» TRY IT
The answer must consist of every line from the entries that holds the word "camera".

Collected data:

=====

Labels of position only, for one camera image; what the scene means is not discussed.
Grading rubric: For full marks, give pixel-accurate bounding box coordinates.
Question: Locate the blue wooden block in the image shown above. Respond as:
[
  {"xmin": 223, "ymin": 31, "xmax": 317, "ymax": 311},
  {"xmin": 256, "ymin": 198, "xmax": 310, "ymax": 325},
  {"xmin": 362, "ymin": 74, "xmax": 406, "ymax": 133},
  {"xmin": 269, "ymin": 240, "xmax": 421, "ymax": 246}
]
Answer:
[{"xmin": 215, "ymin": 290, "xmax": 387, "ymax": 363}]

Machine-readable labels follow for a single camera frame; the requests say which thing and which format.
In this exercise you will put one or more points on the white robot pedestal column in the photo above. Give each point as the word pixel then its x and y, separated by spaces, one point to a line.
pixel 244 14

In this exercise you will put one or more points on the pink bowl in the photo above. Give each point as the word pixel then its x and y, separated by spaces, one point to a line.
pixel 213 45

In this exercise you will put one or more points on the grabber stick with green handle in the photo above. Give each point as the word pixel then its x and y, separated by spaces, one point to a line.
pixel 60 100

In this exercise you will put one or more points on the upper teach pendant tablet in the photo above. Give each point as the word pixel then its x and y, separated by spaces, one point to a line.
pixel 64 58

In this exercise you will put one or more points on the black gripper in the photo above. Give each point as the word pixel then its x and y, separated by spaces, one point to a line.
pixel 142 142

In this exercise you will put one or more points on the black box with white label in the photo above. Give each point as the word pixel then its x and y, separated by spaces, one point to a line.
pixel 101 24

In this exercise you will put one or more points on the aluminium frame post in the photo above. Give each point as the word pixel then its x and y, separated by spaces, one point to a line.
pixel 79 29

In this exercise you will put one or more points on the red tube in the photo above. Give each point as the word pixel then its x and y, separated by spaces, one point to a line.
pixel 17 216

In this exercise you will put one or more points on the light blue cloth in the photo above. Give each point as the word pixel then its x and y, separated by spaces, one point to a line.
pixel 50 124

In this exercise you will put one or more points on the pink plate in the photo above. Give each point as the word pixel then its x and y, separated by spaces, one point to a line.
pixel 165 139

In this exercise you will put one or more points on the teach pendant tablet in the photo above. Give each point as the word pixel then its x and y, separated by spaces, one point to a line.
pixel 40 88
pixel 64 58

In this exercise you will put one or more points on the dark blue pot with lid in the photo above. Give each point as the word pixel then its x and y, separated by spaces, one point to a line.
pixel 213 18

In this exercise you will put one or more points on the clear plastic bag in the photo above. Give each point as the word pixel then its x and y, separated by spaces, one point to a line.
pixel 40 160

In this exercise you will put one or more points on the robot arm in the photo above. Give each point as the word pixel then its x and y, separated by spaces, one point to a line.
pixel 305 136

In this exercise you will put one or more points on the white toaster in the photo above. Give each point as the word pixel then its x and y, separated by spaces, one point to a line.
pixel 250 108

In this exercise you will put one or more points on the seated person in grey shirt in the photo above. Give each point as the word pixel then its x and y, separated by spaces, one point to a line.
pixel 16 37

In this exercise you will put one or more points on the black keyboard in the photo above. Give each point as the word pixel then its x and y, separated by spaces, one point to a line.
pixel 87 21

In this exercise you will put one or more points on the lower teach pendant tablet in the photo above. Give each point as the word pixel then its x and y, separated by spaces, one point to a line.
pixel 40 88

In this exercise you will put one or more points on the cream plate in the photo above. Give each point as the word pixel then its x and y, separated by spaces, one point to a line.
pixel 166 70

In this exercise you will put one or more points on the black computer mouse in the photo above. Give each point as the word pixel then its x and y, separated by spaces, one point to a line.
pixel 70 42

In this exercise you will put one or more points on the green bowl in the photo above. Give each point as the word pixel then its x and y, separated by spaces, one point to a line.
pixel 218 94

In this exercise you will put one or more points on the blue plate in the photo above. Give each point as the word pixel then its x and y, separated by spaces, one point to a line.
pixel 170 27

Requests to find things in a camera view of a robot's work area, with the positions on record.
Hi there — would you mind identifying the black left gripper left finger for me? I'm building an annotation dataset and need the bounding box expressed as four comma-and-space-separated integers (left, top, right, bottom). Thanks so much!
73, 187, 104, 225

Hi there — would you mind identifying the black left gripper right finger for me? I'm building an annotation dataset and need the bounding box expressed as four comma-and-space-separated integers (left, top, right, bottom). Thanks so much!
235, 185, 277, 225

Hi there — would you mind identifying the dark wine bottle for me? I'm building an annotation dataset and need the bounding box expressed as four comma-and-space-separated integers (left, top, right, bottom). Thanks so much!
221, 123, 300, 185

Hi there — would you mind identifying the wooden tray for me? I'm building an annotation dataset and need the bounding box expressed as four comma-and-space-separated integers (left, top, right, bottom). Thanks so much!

=====

» YOUR SOLUTION
Labels of position only, for one camera image; what the scene means is not discussed.
Machine-readable labels follow for a single camera frame; the requests say which thing and which format.
Requests to find things in a camera view of a robot's work area, with the positions on record.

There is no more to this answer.